Un .rptdesign peut être exécuté et restitué à la volée (sans passer par un .rptdocument) par la tâche RunAndRenderTask. Même si cela est gourmand en ressources, cette démarche est nécessaire dans une application d’indicateurs temps réel, dans laquelle il faut s’appuyer sur les données présentes en base à chaque restitution demandée par l’utilisateur. Par contre, le passage par un .rptdocument est intéressant lorsque cette contrainte temps réel n’est pas obligatoire. Dans une application de reporting mensuel par exemple, où typiquement, un batch passe une fois par mois pour générer un .rptdocument à partir d’un .rptdesign. Le document est stocké et utilisé par le Report Engine dans une tâche RenderTask (ou DataExtractionTask pour un export CSV) à chaque fois qu’un utilisateur désire sortir le rapport de tel ou tel mois dans le format de son choix.
BIRT Scripting
J’ai parlé dans le paragraphe consacré au Report Designer des possibilités de scripting dans BIRT et je disais que ces fonctionnalités sont basées sur le moteur Mozilla Rhino. Donc je peux écrire des scripts dans mes rapports et ces scripts seront exécutés sur le serveur (Server Side Scripting); Chouette! Mais à quel niveau du cycle de vie du rapport mes scripts sont exécutés, dans quelle phase et dans quel ordre?

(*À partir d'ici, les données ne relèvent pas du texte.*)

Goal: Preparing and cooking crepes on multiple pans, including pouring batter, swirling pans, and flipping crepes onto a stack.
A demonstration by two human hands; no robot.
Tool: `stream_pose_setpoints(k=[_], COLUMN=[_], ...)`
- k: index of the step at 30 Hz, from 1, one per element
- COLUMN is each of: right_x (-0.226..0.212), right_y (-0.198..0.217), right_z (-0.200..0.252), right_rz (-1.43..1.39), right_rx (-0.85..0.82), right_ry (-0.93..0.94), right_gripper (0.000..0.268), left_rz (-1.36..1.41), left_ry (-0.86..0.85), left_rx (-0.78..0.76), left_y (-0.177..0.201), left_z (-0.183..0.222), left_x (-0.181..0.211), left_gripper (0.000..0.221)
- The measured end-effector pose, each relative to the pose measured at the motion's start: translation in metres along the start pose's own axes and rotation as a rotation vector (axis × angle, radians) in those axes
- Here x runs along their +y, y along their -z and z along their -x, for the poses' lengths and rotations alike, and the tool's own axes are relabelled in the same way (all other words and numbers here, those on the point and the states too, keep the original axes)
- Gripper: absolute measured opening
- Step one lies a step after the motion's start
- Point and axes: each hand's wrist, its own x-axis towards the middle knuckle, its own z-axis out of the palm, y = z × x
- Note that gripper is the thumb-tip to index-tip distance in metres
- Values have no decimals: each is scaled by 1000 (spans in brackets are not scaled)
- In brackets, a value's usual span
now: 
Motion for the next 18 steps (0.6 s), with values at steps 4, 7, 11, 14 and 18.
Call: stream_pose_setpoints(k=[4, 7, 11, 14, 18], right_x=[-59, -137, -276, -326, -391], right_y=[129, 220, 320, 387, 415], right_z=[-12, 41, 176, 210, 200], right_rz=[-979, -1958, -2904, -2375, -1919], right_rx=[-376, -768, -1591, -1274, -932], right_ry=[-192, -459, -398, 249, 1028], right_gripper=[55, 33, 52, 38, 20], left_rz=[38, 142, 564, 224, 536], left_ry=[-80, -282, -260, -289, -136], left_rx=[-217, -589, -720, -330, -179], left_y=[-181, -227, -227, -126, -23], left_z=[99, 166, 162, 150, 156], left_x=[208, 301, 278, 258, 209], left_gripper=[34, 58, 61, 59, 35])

Je reprends le schéma des phases du Report Engine en introduisant la notion d’Events (JavaScript Events et Java Events).
Modèle d’évènements
Pendant les phases de génération et de présentation, le Report Engine déroule un certain nombre d’évènements sur les différents objets du rapport. Ces événements sont déclenchés dans un ordre bien précis et correspondent plus ou moins au cycle de vie de l’élément (ou de l’objet) concerné. Les propriétés de l’objet peuvent alors être modifiées via des Event Handlers codés en JavaScript ou Java (uniquement dans le Designer Eclipse pour le langage Java). Un point de plus pour BIRT : ces scripts peuvent être débuggés dans le Designer Eclipse.
Les propriétés disponibles en modification dépendent de la phase exécutée par le Report Engine (Generation Phase ou Presentation Phase) et de l’objet manipulé lui-même. Mais on peut imaginer les possibilités quasi illimitées.
Récupérer un objet dans mon rapport et manipuler ses propriétés… Ce principe ne vous rappelle pas celui du DOM? Récupérer en JavaScript un élément dans ma hiérarchie HTML et jouer avec ses attributs, ou encore récupérer en Java ou n’importe quel autre langage un élément de ma hiérarchie XML. Et là vous vous rappelez que je disais plus haut qu’un rapport BIRT (un .rptdesign) est un fichier XML. Bingo! Laissez moi vous présentez le Report Object Model aka le ROM.
Anatomie d’un rapport : Le Report Object Model
Tous les éléments d’un rapport peuvent être manipulés mais aussi étendus à tout moment, allant des étapes de construction jusqu’au rendu via une hiérarchie d’objets ou d’éléments de rapport à la manière d’un document XML. Cette hiérarchie constitue le modèle du rapport : Le Report Object Model ou ROM avec un modèle d’évènements propre à chaque élément du ROM.
Pour finir cette première partie, retenez bien cette équation : {ROM + Event Model + BIRT APIs} ou comment tout faire à tout moment dans un rapport.